Aim of the task:
Repeat the listing below word for word, stopping after the line that contains "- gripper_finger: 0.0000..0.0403".

Supplied information:

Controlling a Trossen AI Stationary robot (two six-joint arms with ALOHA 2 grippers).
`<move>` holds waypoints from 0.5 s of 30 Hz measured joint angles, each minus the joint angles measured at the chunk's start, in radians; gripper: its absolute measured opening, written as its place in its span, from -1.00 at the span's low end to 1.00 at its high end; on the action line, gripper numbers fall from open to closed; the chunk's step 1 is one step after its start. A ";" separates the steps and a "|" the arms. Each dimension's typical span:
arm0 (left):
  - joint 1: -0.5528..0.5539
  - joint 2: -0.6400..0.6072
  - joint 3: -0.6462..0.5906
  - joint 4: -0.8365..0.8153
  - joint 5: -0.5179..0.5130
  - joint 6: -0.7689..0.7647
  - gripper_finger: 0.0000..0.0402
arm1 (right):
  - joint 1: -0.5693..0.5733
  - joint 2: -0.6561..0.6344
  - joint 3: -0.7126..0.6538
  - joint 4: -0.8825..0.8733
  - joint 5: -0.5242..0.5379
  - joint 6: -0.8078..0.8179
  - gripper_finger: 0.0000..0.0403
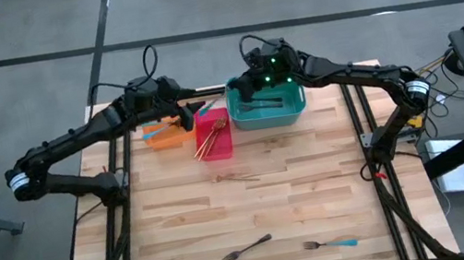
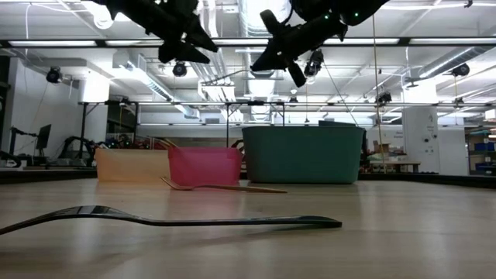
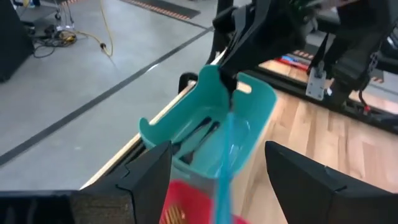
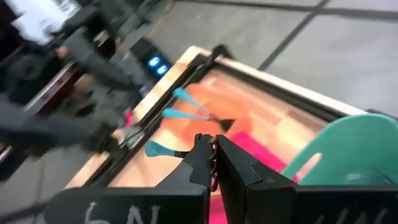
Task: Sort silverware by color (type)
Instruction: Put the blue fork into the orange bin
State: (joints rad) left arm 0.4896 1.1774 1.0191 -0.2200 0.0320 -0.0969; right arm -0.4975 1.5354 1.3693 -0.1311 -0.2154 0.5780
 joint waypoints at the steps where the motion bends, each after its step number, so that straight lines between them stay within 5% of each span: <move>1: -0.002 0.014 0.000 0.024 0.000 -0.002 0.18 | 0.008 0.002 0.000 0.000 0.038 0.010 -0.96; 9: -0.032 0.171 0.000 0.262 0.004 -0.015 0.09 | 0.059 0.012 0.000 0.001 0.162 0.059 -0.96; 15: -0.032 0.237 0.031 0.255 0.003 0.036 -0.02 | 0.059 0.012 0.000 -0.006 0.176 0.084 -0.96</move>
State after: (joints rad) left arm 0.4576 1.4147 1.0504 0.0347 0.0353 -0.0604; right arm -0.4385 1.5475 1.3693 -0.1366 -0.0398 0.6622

Final answer:
Controlling a Trossen AI Stationary robot (two six-joint arms with ALOHA 2 grippers).
`<move>` holds waypoints from 0.5 s of 30 Hz measured joint angles, each minus the joint angles measured at the chunk's start, in radians; gripper: its absolute measured opening, written as its place in its span, from -1.00 at the span's low end to 1.00 at its high end; on the action line, gripper numbers fall from open to closed; the chunk's step 1 is one step after its start. A ";" separates the steps and a "|" the arms. Each dimension's typical span:
arm0 (left):
  - joint 1: -0.5528..0.5539
  - joint 2: -0.6400..0.6072
  - joint 3: -0.6462..0.5906
  - joint 4: -0.8365..0.8153
  - joint 5: -0.5179..0.5130
  - joint 6: -0.7689..0.7647
  - gripper_finger: 0.0000..0.0402
arm1 (right):
  - joint 1: -0.5693..0.5733
  - joint 2: -0.6561..0.6344
  - joint 3: -0.7126..0.6538
  - joint 4: -0.8825..0.8733
  - joint 5: -0.5242..0.5379
  - joint 6: -0.8078..0.8179
  - gripper_finger: 0.0000..0.0403

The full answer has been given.